▸ ASSIGNED TASK:
Reproduce verbatim the lines of the material below, starting at the line with "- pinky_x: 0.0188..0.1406" and ending at the line with "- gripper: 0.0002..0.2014", both inclusive; skip the rest.

▸ SOURCE MATERIAL:

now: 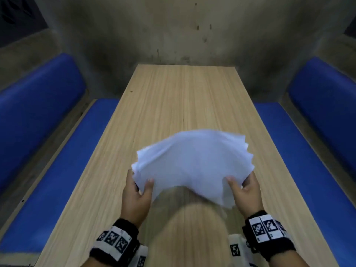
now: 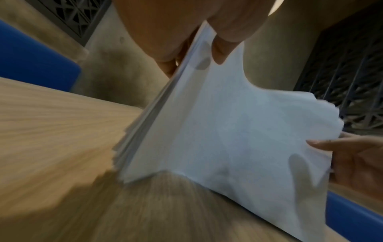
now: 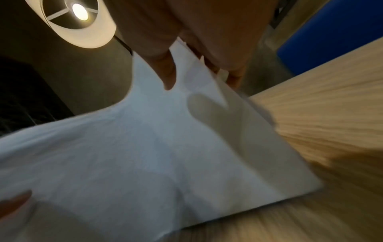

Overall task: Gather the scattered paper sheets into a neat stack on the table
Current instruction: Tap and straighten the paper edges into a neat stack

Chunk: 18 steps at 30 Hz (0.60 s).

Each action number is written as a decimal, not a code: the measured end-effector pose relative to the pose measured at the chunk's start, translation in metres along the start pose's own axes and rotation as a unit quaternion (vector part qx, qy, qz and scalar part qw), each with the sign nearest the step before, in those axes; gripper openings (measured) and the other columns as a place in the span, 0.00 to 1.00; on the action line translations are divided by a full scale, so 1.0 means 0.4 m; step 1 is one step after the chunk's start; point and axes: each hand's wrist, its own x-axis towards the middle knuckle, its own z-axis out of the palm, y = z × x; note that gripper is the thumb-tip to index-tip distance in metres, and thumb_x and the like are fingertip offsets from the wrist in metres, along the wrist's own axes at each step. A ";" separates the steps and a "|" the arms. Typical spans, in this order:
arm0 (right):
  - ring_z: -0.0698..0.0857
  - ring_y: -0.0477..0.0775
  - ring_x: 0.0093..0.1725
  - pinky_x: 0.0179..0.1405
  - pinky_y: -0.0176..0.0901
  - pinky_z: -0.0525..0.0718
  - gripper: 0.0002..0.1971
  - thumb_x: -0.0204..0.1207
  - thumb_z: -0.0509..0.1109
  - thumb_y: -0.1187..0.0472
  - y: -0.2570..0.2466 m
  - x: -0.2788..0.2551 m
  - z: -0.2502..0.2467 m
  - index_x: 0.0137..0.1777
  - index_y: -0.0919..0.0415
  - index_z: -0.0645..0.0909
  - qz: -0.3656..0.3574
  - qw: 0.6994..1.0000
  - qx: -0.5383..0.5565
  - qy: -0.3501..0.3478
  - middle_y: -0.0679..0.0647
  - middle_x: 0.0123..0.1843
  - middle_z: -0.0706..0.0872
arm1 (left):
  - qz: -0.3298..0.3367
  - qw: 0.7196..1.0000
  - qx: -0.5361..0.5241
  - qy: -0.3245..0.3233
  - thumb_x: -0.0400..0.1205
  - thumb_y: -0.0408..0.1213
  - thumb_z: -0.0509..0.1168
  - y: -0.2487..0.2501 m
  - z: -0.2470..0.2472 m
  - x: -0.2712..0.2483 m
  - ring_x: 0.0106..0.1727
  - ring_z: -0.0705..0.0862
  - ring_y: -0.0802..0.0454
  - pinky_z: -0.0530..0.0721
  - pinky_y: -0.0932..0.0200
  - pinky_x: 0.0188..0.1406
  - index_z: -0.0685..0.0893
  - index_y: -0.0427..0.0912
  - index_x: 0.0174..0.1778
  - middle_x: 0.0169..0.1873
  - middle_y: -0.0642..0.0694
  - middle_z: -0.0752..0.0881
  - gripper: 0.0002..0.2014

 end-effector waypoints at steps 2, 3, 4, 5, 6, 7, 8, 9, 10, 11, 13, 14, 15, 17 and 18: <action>0.85 0.49 0.59 0.62 0.56 0.83 0.26 0.71 0.74 0.71 0.004 -0.003 -0.003 0.56 0.39 0.74 -0.001 1.000 -0.019 0.009 0.40 0.56 0.84 | 0.010 1.000 0.008 0.007 0.72 0.48 0.69 -0.001 0.001 0.005 0.48 0.85 0.71 0.85 0.71 0.43 0.69 0.52 0.62 0.47 0.78 0.82 0.24; 0.84 0.47 0.60 0.64 0.59 0.82 0.28 0.70 0.75 0.71 -0.007 0.002 -0.006 0.57 0.38 0.72 -0.017 0.999 -0.024 0.015 0.39 0.57 0.83 | 0.028 0.999 0.013 0.017 0.73 0.44 0.71 0.006 0.001 0.016 0.52 0.83 0.71 0.82 0.73 0.48 0.65 0.52 0.67 0.52 0.79 0.79 0.30; 0.83 0.44 0.61 0.65 0.56 0.81 0.31 0.70 0.75 0.72 -0.023 0.010 -0.009 0.60 0.37 0.70 -0.042 0.999 -0.027 0.020 0.37 0.60 0.81 | 0.053 0.998 0.024 0.029 0.75 0.37 0.72 0.018 -0.001 0.033 0.59 0.80 0.70 0.79 0.71 0.55 0.61 0.55 0.72 0.61 0.74 0.74 0.34; 0.80 0.39 0.62 0.66 0.48 0.80 0.36 0.69 0.75 0.71 -0.039 0.020 -0.012 0.65 0.34 0.66 -0.072 0.996 -0.035 0.025 0.33 0.62 0.78 | 0.097 0.994 0.046 0.036 0.76 0.32 0.71 0.029 -0.005 0.052 0.65 0.76 0.68 0.76 0.70 0.61 0.59 0.59 0.74 0.67 0.63 0.72 0.37; 0.77 0.32 0.61 0.65 0.39 0.78 0.40 0.69 0.75 0.71 -0.057 0.032 -0.015 0.68 0.32 0.62 -0.103 0.993 -0.054 0.027 0.29 0.62 0.75 | 0.156 0.984 0.084 0.036 0.77 0.29 0.69 0.039 -0.010 0.072 0.68 0.73 0.68 0.73 0.71 0.65 0.60 0.61 0.75 0.69 0.54 0.72 0.37; 0.75 0.26 0.58 0.62 0.29 0.76 0.42 0.70 0.75 0.70 -0.072 0.045 -0.017 0.72 0.32 0.59 -0.134 0.987 -0.084 0.026 0.32 0.61 0.75 | 0.209 0.969 0.130 0.027 0.77 0.28 0.68 0.045 -0.015 0.090 0.70 0.71 0.72 0.70 0.74 0.67 0.64 0.57 0.76 0.69 0.47 0.74 0.34; 0.74 0.24 0.55 0.59 0.22 0.73 0.42 0.71 0.75 0.69 -0.082 0.057 -0.018 0.75 0.33 0.59 -0.162 0.980 -0.118 0.021 0.37 0.60 0.76 | 0.247 0.953 0.173 0.016 0.78 0.27 0.67 0.053 -0.019 0.107 0.69 0.69 0.76 0.68 0.77 0.68 0.69 0.50 0.75 0.67 0.43 0.76 0.31; 0.74 0.23 0.55 0.57 0.18 0.71 0.41 0.72 0.74 0.68 -0.089 0.067 -0.018 0.77 0.35 0.60 -0.187 0.970 -0.153 0.012 0.42 0.60 0.78 | 0.271 0.940 0.205 0.006 0.78 0.26 0.66 0.059 -0.023 0.120 0.68 0.69 0.77 0.68 0.79 0.68 0.74 0.45 0.74 0.65 0.40 0.78 0.27; 0.74 0.23 0.55 0.57 0.16 0.70 0.39 0.73 0.73 0.67 -0.094 0.075 -0.018 0.78 0.39 0.62 -0.210 0.960 -0.186 0.002 0.46 0.60 0.79 | 0.286 0.931 0.226 -0.001 0.79 0.25 0.66 0.062 -0.028 0.130 0.65 0.71 0.76 0.68 0.80 0.66 0.78 0.41 0.71 0.63 0.39 0.79 0.23; 0.75 0.23 0.55 0.57 0.15 0.69 0.35 0.74 0.71 0.68 -0.096 0.082 -0.019 0.78 0.44 0.66 -0.232 0.949 -0.216 -0.007 0.50 0.58 0.79 | 0.296 0.925 0.238 -0.003 0.79 0.24 0.66 0.065 -0.031 0.137 0.62 0.74 0.74 0.69 0.80 0.64 0.81 0.38 0.69 0.61 0.39 0.80 0.21; 0.76 0.27 0.53 0.57 0.15 0.69 0.27 0.75 0.71 0.69 -0.095 0.087 -0.020 0.74 0.54 0.75 -0.269 0.929 -0.256 -0.017 0.55 0.56 0.82 | 0.301 0.919 0.255 -0.001 0.79 0.24 0.66 0.065 -0.036 0.146 0.59 0.76 0.66 0.70 0.81 0.63 0.83 0.35 0.66 0.58 0.38 0.82 0.18; 0.77 0.30 0.52 0.57 0.15 0.70 0.24 0.75 0.71 0.70 -0.095 0.087 -0.020 0.72 0.57 0.78 -0.278 0.924 -0.263 -0.014 0.57 0.57 0.83 | 0.299 0.918 0.259 0.000 0.79 0.24 0.67 0.065 -0.038 0.150 0.58 0.77 0.62 0.70 0.81 0.63 0.83 0.34 0.64 0.58 0.38 0.82 0.17; 0.77 0.34 0.52 0.57 0.15 0.70 0.22 0.75 0.71 0.70 -0.095 0.086 -0.020 0.70 0.60 0.80 -0.282 0.921 -0.268 -0.008 0.57 0.57 0.83 | 0.297 0.919 0.261 0.002 0.78 0.25 0.67 0.065 -0.039 0.154 0.57 0.77 0.61 0.69 0.82 0.63 0.84 0.34 0.63 0.57 0.38 0.82 0.16; 0.77 0.37 0.53 0.57 0.15 0.69 0.19 0.75 0.71 0.70 -0.093 0.085 -0.020 0.67 0.65 0.82 -0.286 0.917 -0.277 0.003 0.58 0.56 0.83 | 0.290 0.920 0.263 0.006 0.78 0.25 0.68 0.063 -0.042 0.160 0.56 0.78 0.59 0.69 0.83 0.60 0.85 0.34 0.60 0.56 0.37 0.82 0.14; 0.76 0.37 0.54 0.58 0.14 0.68 0.18 0.74 0.71 0.70 -0.092 0.084 -0.020 0.65 0.66 0.83 -0.286 0.917 -0.279 0.009 0.60 0.56 0.83 | 0.286 0.921 0.266 0.009 0.78 0.26 0.68 0.060 -0.043 0.162 0.56 0.78 0.57 0.69 0.84 0.59 0.86 0.34 0.58 0.56 0.37 0.82 0.13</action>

▸ RESPONSE TO THIS EXERCISE:
  - pinky_x: 0.0188..0.1406
  - index_z: -0.0685..0.0893
  - index_y: -0.0427..0.0912
  - index_x: 0.0174..0.1778
  - middle_x: 0.0169..0.1873
  - middle_y: -0.0642..0.0694
  - middle_z: -0.0752..0.0881
  - gripper: 0.0002..0.2014

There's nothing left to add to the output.